H2S in black sea: turning an environmental threat to an opportunity for clean H2 production via an electrochemical membrane reactor. Research progress in H2S-PROTON project
Kraia Tzouliana, Konsolakis Michail, Marnellos, Georges E
Το work with title H2S in black sea: turning an environmental threat to an opportunity for clean H2 production via an electrochemical membrane reactor. Research progress in H2S-PROTON project by Kraia Tzouliana, Konsolakis Michail, Marnellos, Georges E is licensed under Creative Commons Attribution 4.0 International
Bibliographic Citation
T. Kraia, M. Konsolakis and G. E. Marnellos, "H2S in black sea: turning an environmental threat to an opportunity for clean H2 production via an electrochemical membrane reactor.
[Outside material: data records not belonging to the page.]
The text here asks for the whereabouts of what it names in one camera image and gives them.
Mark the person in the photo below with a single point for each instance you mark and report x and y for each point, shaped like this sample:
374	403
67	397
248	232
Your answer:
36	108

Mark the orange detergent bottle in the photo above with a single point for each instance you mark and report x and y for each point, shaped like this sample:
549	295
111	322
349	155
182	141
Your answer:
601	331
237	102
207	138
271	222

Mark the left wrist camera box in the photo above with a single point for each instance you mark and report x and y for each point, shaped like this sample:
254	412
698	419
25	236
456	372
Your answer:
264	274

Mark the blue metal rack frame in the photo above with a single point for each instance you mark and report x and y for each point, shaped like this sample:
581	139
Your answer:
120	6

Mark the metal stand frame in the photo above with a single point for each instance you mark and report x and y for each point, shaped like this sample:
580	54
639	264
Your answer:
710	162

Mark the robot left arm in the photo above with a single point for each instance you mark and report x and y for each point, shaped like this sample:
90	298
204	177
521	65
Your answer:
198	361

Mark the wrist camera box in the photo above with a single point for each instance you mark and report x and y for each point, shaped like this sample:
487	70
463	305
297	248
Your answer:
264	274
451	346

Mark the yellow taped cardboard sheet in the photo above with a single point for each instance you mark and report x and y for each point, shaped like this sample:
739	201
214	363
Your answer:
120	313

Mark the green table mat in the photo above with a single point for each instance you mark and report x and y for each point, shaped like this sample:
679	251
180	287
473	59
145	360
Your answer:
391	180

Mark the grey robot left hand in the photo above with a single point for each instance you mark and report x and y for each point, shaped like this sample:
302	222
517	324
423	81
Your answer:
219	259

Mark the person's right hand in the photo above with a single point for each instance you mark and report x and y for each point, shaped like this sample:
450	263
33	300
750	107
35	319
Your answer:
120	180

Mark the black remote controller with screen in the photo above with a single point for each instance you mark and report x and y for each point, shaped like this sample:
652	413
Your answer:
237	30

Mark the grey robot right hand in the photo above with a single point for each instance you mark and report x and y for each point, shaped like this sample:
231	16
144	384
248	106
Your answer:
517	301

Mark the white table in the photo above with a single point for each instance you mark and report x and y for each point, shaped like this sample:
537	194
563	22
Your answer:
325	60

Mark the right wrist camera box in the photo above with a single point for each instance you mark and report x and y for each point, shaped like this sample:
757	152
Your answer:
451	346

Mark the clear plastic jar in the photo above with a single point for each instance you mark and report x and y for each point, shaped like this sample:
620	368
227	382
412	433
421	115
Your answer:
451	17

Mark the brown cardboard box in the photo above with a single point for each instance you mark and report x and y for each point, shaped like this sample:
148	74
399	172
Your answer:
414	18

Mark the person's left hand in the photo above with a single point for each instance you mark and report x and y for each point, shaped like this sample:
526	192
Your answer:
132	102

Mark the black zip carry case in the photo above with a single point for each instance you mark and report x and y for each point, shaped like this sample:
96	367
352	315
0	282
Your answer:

Research progress in H2S-PROTON project," in 1st Mini Conference on Emerging Engineering Applications, 2016. doi: 10.1051/matecconf/20164104002
https://doi.org/10.1051/matecconf/20164104002
The present study aims to examine and evaluate the concept of H2S decomposition to H2 production in (H+)-conducting electrochemical reactors. In such a complex process, one of the major issues raised is the optimal selection of materials for the electrochemical cell. Specifically, the anode electrode should exhibit high catalytic activity and electronic conductivity, in order to make the process efficient. In this context, and before the electrochemical tests, a number of transition metal catalysts supported on CeO2 were prepared using the wet impregnation method and tested for their performance regarding the activity/stability of the H2S decomposition reaction, in the absence and presence of H2O. The experimental results are accompanied by the corresponding thermodynamic calculations, at various reaction conditions. The physico-chemical characteristics of the employed catalysts were determined using the BET, XRD, SEM and elemental analysis methods. The experimental results showed that the catalysts 20% wt. Co/CeO2 and 30% wt. Co/CeO2 exhibit high H2S conversions, in the absence and presence of H2O respectively, comparable to conversions indicated by thermodynamics and with remarkable stability, which is attributed to the in-situ sulfation of catalysts' active components during their exposure at the feedstock mixture.